== Supplied data

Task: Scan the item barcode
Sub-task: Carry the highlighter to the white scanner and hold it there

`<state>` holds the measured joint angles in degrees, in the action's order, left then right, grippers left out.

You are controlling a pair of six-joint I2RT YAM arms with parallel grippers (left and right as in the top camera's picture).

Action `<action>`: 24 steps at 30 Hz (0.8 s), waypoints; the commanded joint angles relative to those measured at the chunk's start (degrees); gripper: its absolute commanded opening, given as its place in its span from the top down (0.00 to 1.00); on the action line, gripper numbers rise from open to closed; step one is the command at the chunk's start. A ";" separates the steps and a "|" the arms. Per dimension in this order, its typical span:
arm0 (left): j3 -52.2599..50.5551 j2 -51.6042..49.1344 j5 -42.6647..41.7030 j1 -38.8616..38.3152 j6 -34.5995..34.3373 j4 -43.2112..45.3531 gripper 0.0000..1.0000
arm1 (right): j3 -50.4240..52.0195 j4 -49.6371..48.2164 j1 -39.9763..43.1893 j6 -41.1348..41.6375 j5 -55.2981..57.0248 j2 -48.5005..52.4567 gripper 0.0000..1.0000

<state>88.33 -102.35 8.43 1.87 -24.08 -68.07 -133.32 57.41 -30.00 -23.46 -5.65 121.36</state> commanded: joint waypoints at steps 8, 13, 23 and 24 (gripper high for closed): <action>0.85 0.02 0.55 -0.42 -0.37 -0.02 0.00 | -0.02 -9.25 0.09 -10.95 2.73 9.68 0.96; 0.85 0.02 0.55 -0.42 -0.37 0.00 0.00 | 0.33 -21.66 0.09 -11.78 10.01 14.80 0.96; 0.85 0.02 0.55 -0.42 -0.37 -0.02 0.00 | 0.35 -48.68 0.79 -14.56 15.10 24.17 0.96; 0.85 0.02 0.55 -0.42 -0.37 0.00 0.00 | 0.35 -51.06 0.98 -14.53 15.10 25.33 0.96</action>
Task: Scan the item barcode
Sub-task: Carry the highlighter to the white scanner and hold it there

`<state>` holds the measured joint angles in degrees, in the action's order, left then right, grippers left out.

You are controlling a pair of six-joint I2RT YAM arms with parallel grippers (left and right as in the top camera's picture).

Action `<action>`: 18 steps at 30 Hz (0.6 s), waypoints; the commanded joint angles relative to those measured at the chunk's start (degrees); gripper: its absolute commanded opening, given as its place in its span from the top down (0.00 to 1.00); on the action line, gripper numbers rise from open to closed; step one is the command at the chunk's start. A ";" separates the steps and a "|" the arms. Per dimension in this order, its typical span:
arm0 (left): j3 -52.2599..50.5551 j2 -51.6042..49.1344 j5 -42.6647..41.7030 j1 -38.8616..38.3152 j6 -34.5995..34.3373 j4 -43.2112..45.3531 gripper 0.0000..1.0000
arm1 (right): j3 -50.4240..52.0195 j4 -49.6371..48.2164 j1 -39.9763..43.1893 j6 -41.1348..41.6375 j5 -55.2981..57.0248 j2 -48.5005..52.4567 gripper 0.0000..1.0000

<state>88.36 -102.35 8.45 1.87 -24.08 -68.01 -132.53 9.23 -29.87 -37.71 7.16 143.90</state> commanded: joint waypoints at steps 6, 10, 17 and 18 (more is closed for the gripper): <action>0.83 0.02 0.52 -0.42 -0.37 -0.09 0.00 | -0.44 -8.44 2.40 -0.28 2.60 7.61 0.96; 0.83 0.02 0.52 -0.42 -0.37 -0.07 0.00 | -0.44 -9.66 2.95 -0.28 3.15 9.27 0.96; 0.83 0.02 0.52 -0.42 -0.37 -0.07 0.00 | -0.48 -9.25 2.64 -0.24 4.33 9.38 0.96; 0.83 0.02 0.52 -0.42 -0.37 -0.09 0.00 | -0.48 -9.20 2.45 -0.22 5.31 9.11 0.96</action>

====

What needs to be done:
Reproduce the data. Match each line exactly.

Response to this exercise:
Task: Scan the item barcode
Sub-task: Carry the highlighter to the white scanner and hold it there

`<state>` holds the measured joint angles in degrees, in the action's order, left then right, grippers left out.

You are controlling a pair of six-joint I2RT YAM arms with parallel grippers (left and right as in the top camera's picture).

Action `<action>`: 24 steps at 30 Hz (0.8 s), waypoints; the commanded joint angles relative to those measured at the chunk's start (degrees); gripper: its absolute commanded opening, given as its place in its span from the top down (0.00 to 1.00); on the action line, gripper numbers rise from open to closed; step one is the command at the chunk's start. A ";" separates the steps and a "|" the arms. Per dimension in this order, its typical span:
arm0 (left): j3 -52.2599..50.5551 j2 -51.6042..49.1344 j5 -42.6647..41.7030 j1 -38.8616..38.3152 j6 -34.5995..34.3373 j4 -43.2112..45.3531 gripper 0.0000..1.0000
arm1 (right): j3 -50.4240..52.0195 j4 -49.6371..48.2164 j1 -39.9763..43.1893 j6 -41.1348..41.6375 j5 -55.2981..57.0248 j2 -48.5005..52.4567 gripper 0.0000..1.0000

<state>88.33 -102.35 8.43 1.87 -24.08 -68.07 -133.32 57.41 -30.00 -23.46 -5.65 121.36</state> commanded: joint waypoints at steps 8, 13, 23 and 24 (gripper high for closed): <action>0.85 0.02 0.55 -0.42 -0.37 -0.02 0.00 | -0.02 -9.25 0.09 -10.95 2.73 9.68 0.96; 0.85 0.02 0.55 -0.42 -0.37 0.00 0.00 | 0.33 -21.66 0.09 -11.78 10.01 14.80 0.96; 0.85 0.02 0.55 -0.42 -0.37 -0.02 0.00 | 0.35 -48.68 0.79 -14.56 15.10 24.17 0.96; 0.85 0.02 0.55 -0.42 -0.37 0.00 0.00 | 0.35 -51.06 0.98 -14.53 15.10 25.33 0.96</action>
Task: Scan the item barcode
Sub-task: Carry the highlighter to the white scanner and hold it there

`<state>` holds the measured joint angles in degrees, in the action's order, left then right, grippers left out.

You are controlling a pair of six-joint I2RT YAM arms with parallel grippers (left and right as in the top camera's picture).

Action `<action>`: 18 steps at 30 Hz (0.6 s), waypoints; the commanded joint angles relative to those measured at the chunk's start (degrees); gripper: its absolute commanded opening, given as its place in its span from the top down (0.00 to 1.00); on the action line, gripper numbers rise from open to closed; step one is the command at the chunk's start. A ";" separates the steps and a "|" the arms. Per dimension in this order, its typical span:
arm0 (left): j3 -52.2599..50.5551 j2 -51.6042..49.1344 j5 -42.6647..41.7030 j1 -38.8616..38.3152 j6 -34.5995..34.3373 j4 -43.2112..45.3531 gripper 0.0000..1.0000
arm1 (right): j3 -50.4240..52.0195 j4 -49.6371..48.2164 j1 -39.9763..43.1893 j6 -41.1348..41.6375 j5 -55.2981..57.0248 j2 -48.5005..52.4567 gripper 0.0000..1.0000

<state>88.36 -102.35 8.45 1.87 -24.08 -68.01 -132.53 9.23 -29.87 -37.71 7.16 143.90</state> commanded: joint waypoints at steps 6, 10, 17 and 18 (more is closed for the gripper): <action>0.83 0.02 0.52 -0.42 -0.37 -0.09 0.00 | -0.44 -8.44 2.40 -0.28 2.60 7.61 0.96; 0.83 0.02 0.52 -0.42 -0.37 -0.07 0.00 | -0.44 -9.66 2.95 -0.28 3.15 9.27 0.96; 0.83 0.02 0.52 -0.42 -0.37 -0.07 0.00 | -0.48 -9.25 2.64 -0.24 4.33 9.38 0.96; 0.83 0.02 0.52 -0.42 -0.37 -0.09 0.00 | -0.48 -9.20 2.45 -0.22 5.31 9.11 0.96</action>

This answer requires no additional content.